Through the last 10-years of debt-fuelled corporate stock buybacks we’ve seen massive income shifts towards the rich. Shocking corporate bonuses, and the failure of trickle-down, offends many – not just on the left. Unskilled workers are priced out of good neighbourhoods. Social deprivation, drugs, crime – all hit hardest on the less privileged parts of society. Educational opportunities are limited. 

And how do politicians react? Badly. Our current leadership crop are dominated by dither and bluster. Stories are allowed to take root and spread like pernicious weeds.

For instance, when a prominent politician claims BAME health-workers have been sacrificed to Coronavirus, and were bullied into treating patients with insufficient PPE, she is playing to an audience where the story has resonance. 

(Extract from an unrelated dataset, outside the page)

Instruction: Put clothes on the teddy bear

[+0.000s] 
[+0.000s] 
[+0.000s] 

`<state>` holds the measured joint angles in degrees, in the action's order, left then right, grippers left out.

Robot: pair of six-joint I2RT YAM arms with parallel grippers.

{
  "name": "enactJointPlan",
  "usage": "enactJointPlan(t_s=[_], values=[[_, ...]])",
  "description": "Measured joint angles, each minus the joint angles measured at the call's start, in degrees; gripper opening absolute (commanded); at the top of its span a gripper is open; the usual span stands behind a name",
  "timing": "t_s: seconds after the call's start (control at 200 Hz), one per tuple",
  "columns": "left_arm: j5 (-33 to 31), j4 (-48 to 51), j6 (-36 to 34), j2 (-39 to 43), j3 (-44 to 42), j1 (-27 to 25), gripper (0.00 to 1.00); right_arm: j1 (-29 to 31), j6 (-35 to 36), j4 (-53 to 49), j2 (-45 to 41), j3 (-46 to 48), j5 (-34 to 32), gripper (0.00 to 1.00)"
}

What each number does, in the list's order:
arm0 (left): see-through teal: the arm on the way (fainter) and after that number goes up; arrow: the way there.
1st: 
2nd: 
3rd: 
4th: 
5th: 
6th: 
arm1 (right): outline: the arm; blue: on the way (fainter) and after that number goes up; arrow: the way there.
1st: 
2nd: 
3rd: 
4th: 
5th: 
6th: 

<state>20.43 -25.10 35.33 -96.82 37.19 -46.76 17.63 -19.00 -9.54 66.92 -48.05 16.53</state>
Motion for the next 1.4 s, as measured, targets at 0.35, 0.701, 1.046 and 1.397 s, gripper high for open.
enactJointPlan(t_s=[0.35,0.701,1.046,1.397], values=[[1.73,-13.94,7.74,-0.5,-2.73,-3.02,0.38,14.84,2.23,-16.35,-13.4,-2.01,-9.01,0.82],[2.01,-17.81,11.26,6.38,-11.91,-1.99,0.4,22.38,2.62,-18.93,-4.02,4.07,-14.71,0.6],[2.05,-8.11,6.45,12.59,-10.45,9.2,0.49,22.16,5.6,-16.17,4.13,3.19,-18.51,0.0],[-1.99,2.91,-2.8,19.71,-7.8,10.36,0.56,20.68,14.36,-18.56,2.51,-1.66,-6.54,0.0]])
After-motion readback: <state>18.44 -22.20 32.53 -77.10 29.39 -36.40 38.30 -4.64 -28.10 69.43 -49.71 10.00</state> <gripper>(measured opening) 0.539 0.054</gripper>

It’s true – nearly every single doctor in the UK who has died from coronavirus has been of Black or Asian ancestry. But have you ever tried to bully a doctor? You won’t get far. Its also true BAME staff are massively overrepresented on the NHS, and they will have run a greater risk of exposure. They’ve clearly suffered more – but I’m pretty damn sure no one ever planned for it to be that way. (I am frankly furious a politician would demean the NHS BAME doctors, nurses, cleaners and other staff who’ve died as result of the coronavirus by calling their deaths racism – they were skilled and highly regarded heroes doing jobs they chose to do. Government will find out why the virus has hit BAME citizens so hard – and will address it.) 

The riots demonstrate that tensions are high and rising. As the recession bites, there is a risk of further division and populism creating political instability and populism. While the riots are largely a US issue thus far, I’m actually even more worried about the political risks elsewhere; in South America, North Africa, Asia and even Europe.